During World War I, Vulcan served the Fleet Train, supplying coal for ships of the fleet. After hostilities ended, the collier was transferred to the Naval Overseas Transportation Service on 2 January 1919 and served that organization until she was returned to the Fleet Train on 23 June.

After routine operations through the remainder of that year and all of 1920, the collier sailed for European waters on 12 February 1921 to begin a tour of duty supporting American warships attempting to provide an element of stability there during the troubled postwar years. Arriving at Cherbourg, France on 28 February, she discharged passengers and coaled the protected cruiser before sailing soon thereafter for Malta to deliver coal to the armored cruiser on 21 March.
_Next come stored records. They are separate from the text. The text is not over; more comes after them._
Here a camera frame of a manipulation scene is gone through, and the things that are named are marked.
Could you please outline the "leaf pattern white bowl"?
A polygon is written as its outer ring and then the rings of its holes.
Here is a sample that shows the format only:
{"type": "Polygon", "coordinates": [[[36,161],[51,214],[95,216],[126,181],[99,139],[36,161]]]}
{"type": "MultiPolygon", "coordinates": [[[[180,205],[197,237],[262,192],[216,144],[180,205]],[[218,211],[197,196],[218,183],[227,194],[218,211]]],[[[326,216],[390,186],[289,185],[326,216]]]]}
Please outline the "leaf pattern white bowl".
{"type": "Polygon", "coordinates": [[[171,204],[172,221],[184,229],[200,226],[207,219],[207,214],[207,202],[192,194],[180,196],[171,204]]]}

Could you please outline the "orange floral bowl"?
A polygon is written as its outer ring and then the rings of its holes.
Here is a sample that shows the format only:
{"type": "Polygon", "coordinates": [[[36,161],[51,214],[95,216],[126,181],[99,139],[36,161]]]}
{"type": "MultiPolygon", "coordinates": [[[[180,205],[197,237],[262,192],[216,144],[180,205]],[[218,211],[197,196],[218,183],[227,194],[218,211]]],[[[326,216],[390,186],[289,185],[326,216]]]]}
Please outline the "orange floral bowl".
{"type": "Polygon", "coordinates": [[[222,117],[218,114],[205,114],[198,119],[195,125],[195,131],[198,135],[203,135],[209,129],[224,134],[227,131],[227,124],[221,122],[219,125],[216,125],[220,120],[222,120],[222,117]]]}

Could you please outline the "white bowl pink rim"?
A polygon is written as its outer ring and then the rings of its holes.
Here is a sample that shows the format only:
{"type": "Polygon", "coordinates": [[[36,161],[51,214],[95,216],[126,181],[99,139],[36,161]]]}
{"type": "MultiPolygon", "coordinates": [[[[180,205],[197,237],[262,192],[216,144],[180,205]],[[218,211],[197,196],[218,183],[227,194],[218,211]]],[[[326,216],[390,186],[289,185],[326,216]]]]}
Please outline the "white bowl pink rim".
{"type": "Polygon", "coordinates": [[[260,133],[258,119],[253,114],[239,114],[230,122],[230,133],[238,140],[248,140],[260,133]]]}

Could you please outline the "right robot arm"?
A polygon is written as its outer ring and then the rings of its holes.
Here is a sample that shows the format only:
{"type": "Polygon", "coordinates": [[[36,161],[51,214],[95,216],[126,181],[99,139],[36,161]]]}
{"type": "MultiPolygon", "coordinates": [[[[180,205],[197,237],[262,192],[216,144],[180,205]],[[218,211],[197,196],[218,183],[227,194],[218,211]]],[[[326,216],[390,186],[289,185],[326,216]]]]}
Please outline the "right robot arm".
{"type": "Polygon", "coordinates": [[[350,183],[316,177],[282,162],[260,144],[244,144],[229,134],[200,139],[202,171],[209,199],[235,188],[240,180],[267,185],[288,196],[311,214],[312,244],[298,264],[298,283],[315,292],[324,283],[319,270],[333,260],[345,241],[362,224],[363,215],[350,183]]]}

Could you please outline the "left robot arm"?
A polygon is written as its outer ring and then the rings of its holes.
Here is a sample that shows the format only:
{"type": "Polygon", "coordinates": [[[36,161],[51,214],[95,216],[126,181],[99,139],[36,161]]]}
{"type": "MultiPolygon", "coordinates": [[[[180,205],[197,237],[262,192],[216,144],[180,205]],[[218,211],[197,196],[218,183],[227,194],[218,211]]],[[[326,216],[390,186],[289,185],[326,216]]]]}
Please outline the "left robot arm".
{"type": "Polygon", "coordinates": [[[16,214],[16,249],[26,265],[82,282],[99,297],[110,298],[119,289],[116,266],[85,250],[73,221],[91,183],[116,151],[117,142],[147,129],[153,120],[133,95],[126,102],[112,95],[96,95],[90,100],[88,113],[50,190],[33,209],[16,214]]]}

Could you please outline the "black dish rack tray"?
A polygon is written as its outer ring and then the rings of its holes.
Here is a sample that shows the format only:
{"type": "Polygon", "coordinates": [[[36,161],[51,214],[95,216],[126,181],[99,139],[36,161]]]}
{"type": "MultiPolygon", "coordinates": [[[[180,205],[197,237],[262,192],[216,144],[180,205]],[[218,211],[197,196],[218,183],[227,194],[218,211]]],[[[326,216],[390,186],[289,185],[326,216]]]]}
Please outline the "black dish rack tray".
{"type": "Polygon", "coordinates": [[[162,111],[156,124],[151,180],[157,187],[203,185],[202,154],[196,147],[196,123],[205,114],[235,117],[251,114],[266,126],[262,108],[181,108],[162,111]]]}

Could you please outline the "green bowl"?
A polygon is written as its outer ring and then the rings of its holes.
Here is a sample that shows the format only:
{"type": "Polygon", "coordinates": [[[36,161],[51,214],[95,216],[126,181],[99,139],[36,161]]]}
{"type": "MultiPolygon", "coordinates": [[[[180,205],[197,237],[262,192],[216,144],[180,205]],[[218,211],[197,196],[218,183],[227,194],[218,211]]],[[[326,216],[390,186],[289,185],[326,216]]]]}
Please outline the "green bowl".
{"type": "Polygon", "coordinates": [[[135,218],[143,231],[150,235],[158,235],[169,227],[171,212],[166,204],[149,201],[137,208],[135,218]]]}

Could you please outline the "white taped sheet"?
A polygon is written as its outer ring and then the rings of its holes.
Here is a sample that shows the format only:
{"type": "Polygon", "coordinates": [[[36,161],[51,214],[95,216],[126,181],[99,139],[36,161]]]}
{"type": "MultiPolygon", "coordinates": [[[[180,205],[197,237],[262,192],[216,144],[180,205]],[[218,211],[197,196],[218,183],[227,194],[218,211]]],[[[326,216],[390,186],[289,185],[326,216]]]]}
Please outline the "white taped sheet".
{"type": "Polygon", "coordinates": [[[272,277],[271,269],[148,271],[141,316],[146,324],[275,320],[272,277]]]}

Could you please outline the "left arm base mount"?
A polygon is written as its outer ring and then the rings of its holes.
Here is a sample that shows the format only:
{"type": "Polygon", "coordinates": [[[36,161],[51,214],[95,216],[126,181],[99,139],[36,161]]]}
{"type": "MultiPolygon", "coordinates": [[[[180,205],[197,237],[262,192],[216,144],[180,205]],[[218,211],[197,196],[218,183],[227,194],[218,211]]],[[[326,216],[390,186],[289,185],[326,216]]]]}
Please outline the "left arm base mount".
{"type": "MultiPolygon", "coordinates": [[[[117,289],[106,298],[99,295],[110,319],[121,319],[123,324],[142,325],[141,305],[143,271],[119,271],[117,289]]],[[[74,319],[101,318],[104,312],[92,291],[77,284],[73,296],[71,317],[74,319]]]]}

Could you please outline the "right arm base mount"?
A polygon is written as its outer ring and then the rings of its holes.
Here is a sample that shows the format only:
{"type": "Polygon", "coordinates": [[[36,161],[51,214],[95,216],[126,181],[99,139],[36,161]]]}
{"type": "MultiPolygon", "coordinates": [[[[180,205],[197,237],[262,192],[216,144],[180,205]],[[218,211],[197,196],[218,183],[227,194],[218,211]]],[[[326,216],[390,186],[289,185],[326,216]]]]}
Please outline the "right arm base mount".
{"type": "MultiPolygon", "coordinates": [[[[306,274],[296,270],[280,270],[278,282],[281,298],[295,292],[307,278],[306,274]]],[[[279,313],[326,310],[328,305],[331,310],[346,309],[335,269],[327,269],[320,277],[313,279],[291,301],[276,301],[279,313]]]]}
Vulcan then sailed for the Adriatic and arrived at Pola on 26 March. Sailing five days later, she reached Naples on 3 April but soon got underway for Gibraltar to discharge cargo and passengers.

===Decommissioning and sale===
After returning to New York on 30 April, Vulcan was decommissioned at the Norfolk Navy Yard on 20 July. Following almost two years in reserve, the collier was struck from the Naval Vessel Register on 26 April 1923. She was sold to N. Block and Co., of Norfolk on 12 December 1923.